═════ Dataset section ═════

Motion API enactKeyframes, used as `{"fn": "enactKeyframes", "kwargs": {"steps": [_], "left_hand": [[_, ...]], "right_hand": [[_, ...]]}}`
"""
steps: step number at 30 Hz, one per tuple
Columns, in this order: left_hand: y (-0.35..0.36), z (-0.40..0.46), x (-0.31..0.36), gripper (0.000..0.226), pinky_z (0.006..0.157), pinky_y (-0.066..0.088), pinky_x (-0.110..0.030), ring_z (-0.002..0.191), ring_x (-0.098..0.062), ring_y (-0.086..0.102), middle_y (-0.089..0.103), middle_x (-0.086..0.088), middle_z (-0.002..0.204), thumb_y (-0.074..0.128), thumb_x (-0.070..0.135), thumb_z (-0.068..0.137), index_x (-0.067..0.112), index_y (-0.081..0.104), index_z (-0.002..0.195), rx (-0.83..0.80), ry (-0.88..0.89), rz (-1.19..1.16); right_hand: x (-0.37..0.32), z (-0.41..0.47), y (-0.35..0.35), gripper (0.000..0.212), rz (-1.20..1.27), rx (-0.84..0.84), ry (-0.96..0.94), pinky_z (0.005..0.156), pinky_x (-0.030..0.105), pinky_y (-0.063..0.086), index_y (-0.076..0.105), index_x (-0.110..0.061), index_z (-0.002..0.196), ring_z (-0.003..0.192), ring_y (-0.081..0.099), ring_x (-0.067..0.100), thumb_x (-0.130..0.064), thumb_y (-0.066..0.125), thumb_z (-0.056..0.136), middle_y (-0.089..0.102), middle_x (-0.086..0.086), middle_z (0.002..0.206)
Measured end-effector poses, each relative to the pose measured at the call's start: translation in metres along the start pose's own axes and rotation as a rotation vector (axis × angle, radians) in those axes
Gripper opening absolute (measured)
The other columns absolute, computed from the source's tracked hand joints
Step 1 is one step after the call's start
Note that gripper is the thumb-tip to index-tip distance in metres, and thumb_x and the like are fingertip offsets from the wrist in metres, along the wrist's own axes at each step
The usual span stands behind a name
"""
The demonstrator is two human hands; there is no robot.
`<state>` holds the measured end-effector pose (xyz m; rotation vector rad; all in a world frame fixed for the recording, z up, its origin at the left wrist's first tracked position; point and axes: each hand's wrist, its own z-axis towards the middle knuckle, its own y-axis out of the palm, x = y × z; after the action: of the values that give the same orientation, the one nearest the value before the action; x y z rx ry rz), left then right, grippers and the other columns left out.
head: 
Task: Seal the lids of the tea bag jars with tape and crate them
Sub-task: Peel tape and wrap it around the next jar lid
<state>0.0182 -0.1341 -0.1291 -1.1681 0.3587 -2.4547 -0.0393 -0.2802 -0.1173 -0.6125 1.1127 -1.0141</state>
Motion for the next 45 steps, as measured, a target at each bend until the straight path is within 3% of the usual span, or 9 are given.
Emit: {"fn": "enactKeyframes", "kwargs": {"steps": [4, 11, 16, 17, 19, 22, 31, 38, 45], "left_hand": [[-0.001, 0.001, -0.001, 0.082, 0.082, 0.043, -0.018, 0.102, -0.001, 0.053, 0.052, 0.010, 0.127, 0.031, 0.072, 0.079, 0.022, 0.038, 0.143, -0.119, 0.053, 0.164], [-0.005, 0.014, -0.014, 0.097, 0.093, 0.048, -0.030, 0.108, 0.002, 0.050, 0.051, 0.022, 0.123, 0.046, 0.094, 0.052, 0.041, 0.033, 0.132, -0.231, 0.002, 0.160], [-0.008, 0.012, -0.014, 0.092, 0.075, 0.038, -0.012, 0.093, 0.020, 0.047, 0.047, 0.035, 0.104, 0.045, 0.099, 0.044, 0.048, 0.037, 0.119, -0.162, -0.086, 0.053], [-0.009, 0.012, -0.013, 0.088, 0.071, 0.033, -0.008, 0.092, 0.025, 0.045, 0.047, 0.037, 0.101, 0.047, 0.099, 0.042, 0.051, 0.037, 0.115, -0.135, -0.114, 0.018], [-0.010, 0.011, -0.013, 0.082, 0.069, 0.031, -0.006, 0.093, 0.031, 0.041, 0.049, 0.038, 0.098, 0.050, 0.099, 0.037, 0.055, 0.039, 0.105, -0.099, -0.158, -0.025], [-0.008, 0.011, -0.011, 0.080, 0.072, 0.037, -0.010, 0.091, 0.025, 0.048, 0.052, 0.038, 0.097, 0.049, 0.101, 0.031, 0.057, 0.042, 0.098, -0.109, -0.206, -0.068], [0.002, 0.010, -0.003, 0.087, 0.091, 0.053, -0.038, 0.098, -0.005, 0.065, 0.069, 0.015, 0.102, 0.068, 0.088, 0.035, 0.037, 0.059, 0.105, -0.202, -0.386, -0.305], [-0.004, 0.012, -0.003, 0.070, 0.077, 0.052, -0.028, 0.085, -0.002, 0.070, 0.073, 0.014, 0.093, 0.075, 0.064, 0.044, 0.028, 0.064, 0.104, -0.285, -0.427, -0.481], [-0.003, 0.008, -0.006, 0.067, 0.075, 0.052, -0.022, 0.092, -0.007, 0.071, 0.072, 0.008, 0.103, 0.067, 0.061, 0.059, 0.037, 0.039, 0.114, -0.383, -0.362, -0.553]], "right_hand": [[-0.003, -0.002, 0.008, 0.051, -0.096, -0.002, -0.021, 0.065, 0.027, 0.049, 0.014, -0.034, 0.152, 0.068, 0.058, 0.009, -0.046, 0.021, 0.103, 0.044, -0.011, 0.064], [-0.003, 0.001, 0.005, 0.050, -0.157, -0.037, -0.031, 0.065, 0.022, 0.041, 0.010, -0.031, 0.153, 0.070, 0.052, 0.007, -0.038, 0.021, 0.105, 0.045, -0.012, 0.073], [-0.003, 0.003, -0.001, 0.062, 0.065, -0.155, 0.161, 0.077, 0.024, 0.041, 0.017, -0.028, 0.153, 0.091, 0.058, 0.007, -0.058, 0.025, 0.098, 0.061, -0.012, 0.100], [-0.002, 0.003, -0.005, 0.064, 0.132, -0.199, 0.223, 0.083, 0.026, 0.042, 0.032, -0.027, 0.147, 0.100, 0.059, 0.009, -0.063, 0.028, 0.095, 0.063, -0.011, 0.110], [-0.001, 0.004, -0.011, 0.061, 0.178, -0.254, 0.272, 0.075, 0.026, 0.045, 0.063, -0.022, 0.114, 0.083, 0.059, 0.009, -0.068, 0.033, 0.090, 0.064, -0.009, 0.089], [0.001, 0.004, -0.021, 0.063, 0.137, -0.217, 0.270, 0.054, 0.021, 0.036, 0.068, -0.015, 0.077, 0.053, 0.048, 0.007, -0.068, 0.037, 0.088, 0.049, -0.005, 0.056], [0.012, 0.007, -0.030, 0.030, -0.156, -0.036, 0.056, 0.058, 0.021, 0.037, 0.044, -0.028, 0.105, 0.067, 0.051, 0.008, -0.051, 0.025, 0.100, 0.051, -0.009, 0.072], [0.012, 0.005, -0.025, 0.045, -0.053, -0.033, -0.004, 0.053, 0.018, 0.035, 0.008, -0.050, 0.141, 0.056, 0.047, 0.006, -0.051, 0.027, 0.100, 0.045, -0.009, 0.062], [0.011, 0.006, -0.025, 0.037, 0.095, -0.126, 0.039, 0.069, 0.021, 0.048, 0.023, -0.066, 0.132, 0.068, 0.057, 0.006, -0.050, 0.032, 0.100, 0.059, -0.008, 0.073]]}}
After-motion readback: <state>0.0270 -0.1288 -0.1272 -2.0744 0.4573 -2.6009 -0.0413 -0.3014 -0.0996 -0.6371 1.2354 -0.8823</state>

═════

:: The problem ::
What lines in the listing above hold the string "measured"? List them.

:: Reply to the exercise ::
Measured end-effector poses, each relative to the pose measured at the call's start: translation in metres along the start pose's own axes and rotation as a rotation vector (axis × angle, radians) in those axes
Gripper opening absolute (measured)
`<state>` holds the measured end-effector pose (xyz m; rotation vector rad; all in a world frame fixed for the recording, z up, its origin at the left wrist's first tracked position; point and axes: each hand's wrist, its own z-axis towards the middle knuckle, its own y-axis out of the palm, x = y × z; after the action: of the values that give the same orientation, the one nearest the value before the action; x y z rx ry rz), left then right, grippers and the other columns left out.
Motion for the next 45 steps, as measured, a target at each bend until the straight path is within 3% of the usual span, or 9 are given.

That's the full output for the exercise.